THE MATHEMATICAL MECHANIC
Mark Levi. Princeton University Press, 41 William St., Princeton, NJ 08540. 2009. 196 pages. $19.95. ISBN 978-0-691-14020-9.

There are many physical systems that work in two directions. If you apply electric power to a motor, you get shaft power. Apply shaft power to a very similar device and you generate electricity. So it can be at times with mathematics and the physical sciences. At least that is how it appears in The Mathematical Mechanic. The author, Mark Levi, a professor of mathematics at Pennsylvania State University, subtitles his book “Using Physical Reasoning to Solve Problems.” The problems in question are mathematical. Levi’s first case demonstrates how a fish tank with a right-triangular cross-section is a physical system embodying the Pythagorean theorem and also how it implies the law of sines.
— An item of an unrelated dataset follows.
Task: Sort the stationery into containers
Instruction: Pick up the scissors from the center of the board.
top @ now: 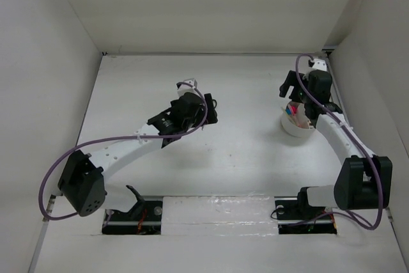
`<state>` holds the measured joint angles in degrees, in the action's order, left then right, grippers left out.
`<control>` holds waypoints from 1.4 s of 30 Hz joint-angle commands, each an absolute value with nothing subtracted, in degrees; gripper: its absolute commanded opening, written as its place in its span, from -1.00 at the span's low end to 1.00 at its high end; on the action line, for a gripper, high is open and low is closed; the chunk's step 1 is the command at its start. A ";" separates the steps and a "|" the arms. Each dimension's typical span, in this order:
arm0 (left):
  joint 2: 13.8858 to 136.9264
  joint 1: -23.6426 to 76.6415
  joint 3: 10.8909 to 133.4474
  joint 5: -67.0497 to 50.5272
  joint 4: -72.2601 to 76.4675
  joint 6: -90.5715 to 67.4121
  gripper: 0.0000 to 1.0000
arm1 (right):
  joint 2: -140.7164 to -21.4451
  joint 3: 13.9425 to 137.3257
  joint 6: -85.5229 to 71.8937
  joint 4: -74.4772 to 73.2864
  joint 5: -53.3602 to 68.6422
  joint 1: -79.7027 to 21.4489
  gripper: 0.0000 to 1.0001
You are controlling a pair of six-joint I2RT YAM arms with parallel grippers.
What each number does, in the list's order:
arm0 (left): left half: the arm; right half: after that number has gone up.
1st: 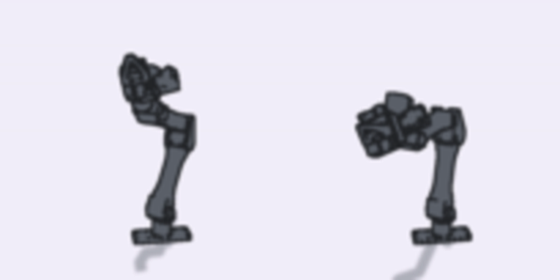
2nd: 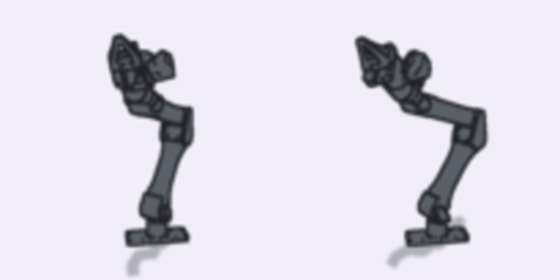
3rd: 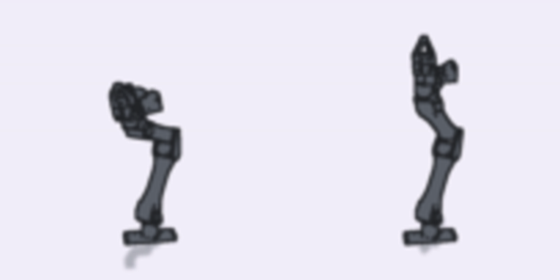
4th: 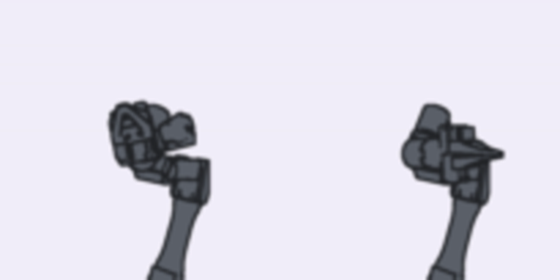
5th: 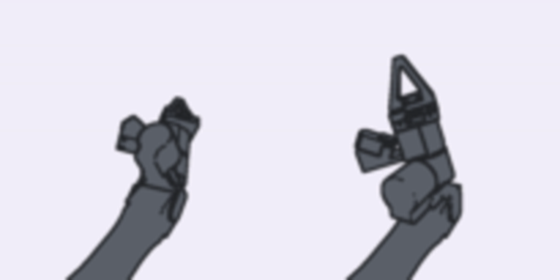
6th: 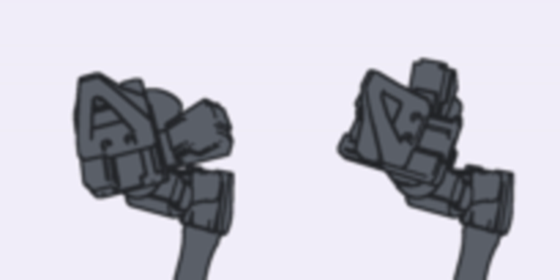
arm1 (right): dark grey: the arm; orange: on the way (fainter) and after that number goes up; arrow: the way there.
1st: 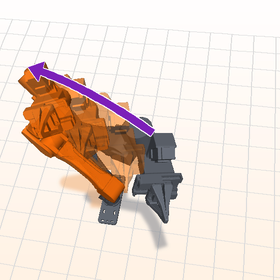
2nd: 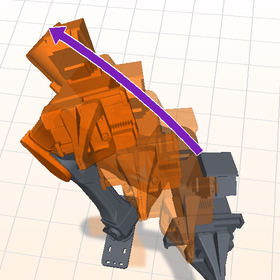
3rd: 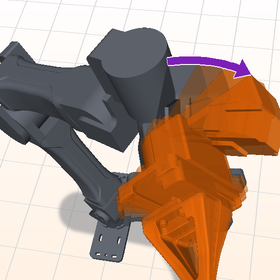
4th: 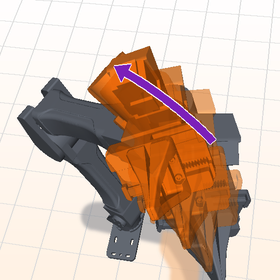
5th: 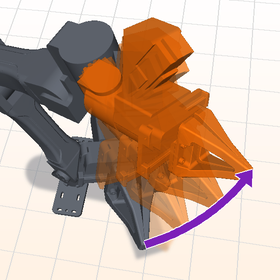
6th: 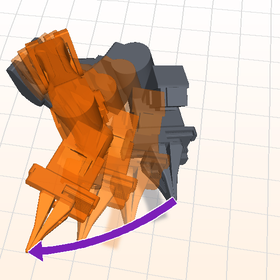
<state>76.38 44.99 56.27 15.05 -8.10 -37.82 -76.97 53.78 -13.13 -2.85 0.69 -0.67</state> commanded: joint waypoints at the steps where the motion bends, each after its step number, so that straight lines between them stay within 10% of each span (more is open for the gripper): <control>1: 76.11 44.56 58.01 15.20 -8.26 -38.41 1.00 | -72.61 53.70 -13.80 -1.67 2.46 -0.18 0.75; 13: 97.01 34.73 71.62 6.78 -8.43 -31.38 1.00 | -70.14 59.77 -13.80 -5.36 2.46 -8.52 0.75; 28: 119.88 31.46 94.48 11.50 -21.53 -29.88 0.27 | -65.13 59.68 -10.90 -8.44 1.23 -19.24 0.75; 42: 123.04 30.32 95.19 14.16 -24.62 -31.82 0.12 | -65.13 59.68 -10.90 -8.44 1.76 -20.83 0.75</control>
Topics increase in mathematical complexity as the book progresses to encompass dozens of examples including a derivation of the Euler-Lagrange equation, heat flow and analytic functions, and a bicycle wheel and the Gauss-Bonnet theorem.


VISCOELASTIC MATERIALS
Roderic Lakes. Cambridge University Press, 32 Avenue of the Americas, New York, NY 10013. 2009. 480 pages. $125. ISBN 978-0-521-88568-3.

Viscoelasticity is universal. According to the author of Viscoelastic Materials, Roderic Lakes, all materials exhibit a combination of viscous-like and elastic characteristics. At room temperature, synthetic polymers, wood, and human tissue exhibit large viscoelastic effects. So do metals at high temperatures. Lakes, a Distinguished Professor in the Department of Engineering Physics at the University of Wisconsin-Madison, points out that “viscoelastic materials are those for which the relationship between stress and strain depends on time.” Perhaps the most familiar viscoelastic property of metals is creep, which is mentioned early on. Chapters are devoted to the “Conceptual Structure of Linear Viscoelasticity,” “Viscoelastic Stress and Deformation Analysis,” “Experimental Methods,” “Causal Mechanisms,” and other topics. The chapter on “Viscoelastic Properties of Materials” includes discussion of polymers, metals, ceramics, and biological tissue. The author says his aim is to make the subject of viscoelastic materials accessible and useful to students in many engineering disciplines.